A rainwater catchment system was implemented to irrigate organic vegetables.

The water rainwater collection areas were two adjacent buildings. One building was a barn which is 55 feet x 60 feet on the north roof where the water was to be collected. The other building was a machine shed which is 25 feet x 72 feet on the south roof where water will be collected.


The main objective of the project was to demonstrate a water conservation method that saves costs and contributes to an economically viable vegetable farm.

Project Objectives:

Goal 1: Rainwater Harvester project will pay for itself in savings accumulated during ten years.
Goal 2: Rainwater Harvester project will improve the public’s identification with the farm as using sustainable practices which will result in increased sales of organic vegetables.
Goal 3: Rainwater Harvester will lead to the public feeling increasingly interconnected with nature’s systems and the development of holistic thinking about the positive impact of humans farming sustainably.
Goal 4: Rainwater Harvester systems will become better understood by the public.


Materials and methods:

Rural Water at the site of a small 1/10 an acre vegetable plot reaps significant costs. The plan is to expand the garden to encompass 1/4 acre of vegetables and begin using a plastic mulch and drip irrigation method. However, at a cost of $.02 per gallon, the 27,000 gallon estimated average monthly water requirement to irrigate a 1/4 acre would accumulate a $540 monthly water bill.

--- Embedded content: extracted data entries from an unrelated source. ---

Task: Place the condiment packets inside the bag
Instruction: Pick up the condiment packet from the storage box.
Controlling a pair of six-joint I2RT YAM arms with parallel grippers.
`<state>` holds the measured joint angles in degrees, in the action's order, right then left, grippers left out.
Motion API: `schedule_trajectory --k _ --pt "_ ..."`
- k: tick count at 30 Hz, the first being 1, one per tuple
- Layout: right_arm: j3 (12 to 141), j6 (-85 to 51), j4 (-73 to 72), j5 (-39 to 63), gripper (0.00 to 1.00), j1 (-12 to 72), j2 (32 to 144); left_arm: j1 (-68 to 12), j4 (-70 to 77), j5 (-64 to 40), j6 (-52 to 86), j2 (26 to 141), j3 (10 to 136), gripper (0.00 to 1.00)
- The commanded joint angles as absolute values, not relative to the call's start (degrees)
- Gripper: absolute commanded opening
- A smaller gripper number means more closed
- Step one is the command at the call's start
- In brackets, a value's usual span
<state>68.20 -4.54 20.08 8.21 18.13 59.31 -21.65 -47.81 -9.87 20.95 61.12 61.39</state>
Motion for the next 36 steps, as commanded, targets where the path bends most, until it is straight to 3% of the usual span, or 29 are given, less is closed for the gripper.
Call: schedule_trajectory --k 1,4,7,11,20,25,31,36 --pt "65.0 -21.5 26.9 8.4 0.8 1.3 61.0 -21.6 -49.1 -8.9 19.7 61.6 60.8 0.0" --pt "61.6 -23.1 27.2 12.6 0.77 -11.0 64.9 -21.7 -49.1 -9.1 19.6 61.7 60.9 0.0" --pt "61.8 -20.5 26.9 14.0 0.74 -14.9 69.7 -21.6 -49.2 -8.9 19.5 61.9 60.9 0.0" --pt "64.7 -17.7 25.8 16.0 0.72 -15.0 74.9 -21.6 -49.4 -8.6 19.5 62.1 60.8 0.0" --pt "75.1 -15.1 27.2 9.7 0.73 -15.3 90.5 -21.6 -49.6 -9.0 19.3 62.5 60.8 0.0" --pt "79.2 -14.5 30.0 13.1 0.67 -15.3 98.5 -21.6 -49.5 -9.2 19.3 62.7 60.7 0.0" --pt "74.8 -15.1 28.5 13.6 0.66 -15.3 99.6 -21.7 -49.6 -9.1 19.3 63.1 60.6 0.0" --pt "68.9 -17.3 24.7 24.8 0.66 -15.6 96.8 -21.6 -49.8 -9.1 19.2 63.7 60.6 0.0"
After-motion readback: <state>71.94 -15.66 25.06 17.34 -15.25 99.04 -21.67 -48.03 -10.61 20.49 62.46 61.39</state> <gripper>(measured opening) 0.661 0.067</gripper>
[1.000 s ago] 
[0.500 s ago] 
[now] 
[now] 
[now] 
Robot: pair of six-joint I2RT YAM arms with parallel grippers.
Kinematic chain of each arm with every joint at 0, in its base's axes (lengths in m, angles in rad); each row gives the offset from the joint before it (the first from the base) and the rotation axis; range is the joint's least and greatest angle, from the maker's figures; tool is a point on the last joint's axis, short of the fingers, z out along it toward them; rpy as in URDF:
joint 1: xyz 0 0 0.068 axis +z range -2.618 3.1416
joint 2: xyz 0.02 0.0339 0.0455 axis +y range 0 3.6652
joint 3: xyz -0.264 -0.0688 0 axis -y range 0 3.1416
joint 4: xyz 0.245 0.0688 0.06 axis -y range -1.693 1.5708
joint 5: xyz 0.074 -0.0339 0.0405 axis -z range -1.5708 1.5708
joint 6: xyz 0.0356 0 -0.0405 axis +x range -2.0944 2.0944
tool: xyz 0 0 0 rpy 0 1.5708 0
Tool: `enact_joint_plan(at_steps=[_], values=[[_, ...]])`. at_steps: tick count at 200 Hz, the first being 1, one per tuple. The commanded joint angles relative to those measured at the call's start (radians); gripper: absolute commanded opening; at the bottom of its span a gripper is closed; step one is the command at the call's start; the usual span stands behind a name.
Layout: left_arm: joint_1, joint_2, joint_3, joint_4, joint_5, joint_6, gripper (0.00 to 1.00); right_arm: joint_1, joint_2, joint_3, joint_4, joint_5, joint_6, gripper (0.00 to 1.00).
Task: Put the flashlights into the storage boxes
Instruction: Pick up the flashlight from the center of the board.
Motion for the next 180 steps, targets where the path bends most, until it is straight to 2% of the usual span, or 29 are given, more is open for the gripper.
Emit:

During a five month growing season, the cost of water would balloon to $2,700 per year. The proposal for a rainwater collection reservoir at the farm would potentially meet all the water needs at the ¼ acre of vegetables.

The proposal for conserving rainwater would establish a collection reservoir for a 5,100 square foot area. Data on Iowa’s annual rainfall indicates that a space this size could collect more than 110,000 gallons of water per year. The liberal maximum of 135,000 gallons is the calculated need for drip irrigating of 1/4 acre of vegetables. This does not account for the reduced need for water due to soil absorption during rainfall and moisture retention beneath the four foot wide plastic mulch strip. (Therefore, this estimate potentially could satisfy the entire irrigation need during a five month growing season).

The rainwater collection areas are made up of two adjacent buildings. One building is a barn which is 55” x 60” on the north roof where the water will be collected. The other building is a machine shed which is 25 x 72 on the south roof where water will be collected. Both buildings are maintained in excellent condition. Both buildings have a new metal roofs installed in the last two years.  

At the lower end of the roof, an eve spout will be installed to collect rain water and the runoff will drain into a 20,000 gallon holding tank positioned between the buildings. At the ground level, an electrical water pump will be installed that meets the irrigation requirement of 30 pounds of pressure per square inch (the average pressure standard generally used in irrigation systems less than one acre). The water catchment system and resevoir will be used to irrigate the 1/4 acre of organic vegetables.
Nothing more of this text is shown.